Depuis 2022, les agriculteurs français dénoncent une perte de compétitivité face à des normes environnementales jugées trop strictes. Un rapport de trois sénateurs (Laurent Duplomb, Daniel Gremillet et Marie-Lise Housseau) met en avant des distorsions de concurrence avec d’autres pays, notamment sur l’usage des pesticides, et une complexité administrative excessive pour les projets de stockage d’eau. La guerre en Ukraine en 2022 a aggravé la situation en faisant exploser les coûts des engrais et des carburants. En 2024, le mouvement des agriculteurs, soutenu par une majorité de Français, cible les normes environnementales, présentées comme un frein à leur activité. Le gouvernement répond par des mesures temporaires, comme la suspension du plan Écophyto, qui vise à réduire l’usage des pesticides.
La droite (Les Républicains) et le centre politique ont fait des revendications agricoles un marqueur électoral clé. Laurent Duplomb, sénateur LR et agriculteur, incarne cette alliance avec la FNSEA, le principal syndicat agricole français. Bien que son influence électorale décline, la FNSEA renforce ses liens avec la droite pour défendre ses intérêts. Les Républicains, en difficulté après les échecs aux présidentielles de 2017 et 2022, misent sur ce thème pour consolider leur électorat rural. Leur ancrage territorial et leur majorité au Sénat (131 sièges sur 348) leur donnent un poids décisif dans l’adoption des lois agricoles, malgré les critiques sur les normes environnementales.
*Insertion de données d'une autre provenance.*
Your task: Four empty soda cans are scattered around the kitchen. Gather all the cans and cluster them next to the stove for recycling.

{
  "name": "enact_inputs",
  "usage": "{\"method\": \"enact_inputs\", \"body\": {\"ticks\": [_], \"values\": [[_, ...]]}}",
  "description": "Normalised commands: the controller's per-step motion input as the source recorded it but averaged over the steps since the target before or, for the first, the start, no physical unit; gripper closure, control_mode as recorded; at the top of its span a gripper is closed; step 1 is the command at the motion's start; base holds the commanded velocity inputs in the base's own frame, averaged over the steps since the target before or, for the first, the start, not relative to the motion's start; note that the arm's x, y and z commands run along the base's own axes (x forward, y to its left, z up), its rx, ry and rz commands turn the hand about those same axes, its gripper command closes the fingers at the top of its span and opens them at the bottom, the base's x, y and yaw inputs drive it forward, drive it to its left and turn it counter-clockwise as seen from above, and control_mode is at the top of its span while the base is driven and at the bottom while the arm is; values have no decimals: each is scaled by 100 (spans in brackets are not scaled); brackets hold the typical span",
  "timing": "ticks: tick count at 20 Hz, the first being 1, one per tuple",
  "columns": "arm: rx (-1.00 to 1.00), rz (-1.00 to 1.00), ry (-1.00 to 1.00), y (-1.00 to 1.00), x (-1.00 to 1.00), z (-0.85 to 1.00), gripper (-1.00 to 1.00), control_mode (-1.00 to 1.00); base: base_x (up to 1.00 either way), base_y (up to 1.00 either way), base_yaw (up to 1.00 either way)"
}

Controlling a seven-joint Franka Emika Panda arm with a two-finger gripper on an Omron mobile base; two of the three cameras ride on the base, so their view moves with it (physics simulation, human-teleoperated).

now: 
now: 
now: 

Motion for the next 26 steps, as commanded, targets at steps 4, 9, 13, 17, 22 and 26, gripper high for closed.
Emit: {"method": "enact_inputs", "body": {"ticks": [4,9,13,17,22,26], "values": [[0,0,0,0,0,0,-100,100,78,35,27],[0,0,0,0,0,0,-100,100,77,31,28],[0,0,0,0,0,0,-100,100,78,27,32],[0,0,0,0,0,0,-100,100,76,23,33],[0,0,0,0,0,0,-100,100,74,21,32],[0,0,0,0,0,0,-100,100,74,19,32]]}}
Le Sénat joue un rôle central dans l’adoption des lois agricoles en raison de l’instabilité politique à l’Assemblée nationale. Depuis 2024, cinq gouvernements se sont succédé, fragilisant l’exécutif. Le Sénat, dominé par la droite et le centre, devient un acteur incontournable pour faire adopter des textes. En 2023-2024, près de 30 % des lois définitivement adoptées provenaient de propositions sénatoriales, un record sous la Ve République. Les gouvernements successifs, comme celui de Gabriel Attal ou de François Bayrou, intègrent souvent des sénateurs dans leurs équipes pour faciliter les compromis. Cette dynamique explique la réintroduction de mesures controversées comme celles de la loi Duplomb, malgré les censures du Conseil constitutionnel.
Le gouvernement et la majorité sénatoriale de droite et du centre ont trouvé un terrain d’entente pour faire passer des lois agricoles malgré les oppositions. Par exemple, la loi de finances pour 2026 ou la réforme des retraites de 2023 ont été adoptées grâce à des compromis trouvés au Sénat. Dans le cas de la loi d’urgence agricole de 2026, le gouvernement a accepté d’introduire un avis de l’Anses comme condition pour les dérogations aux néonicotinoïdes. Cette contrainte technique permet de donner une apparence de rigueur scientifique, tout en maintenant les assouplissements demandés par les agriculteurs et leurs alliés politiques. Le texte final est adopté après une commission mixte paritaire, où sénateurs et députés trouvent un accord.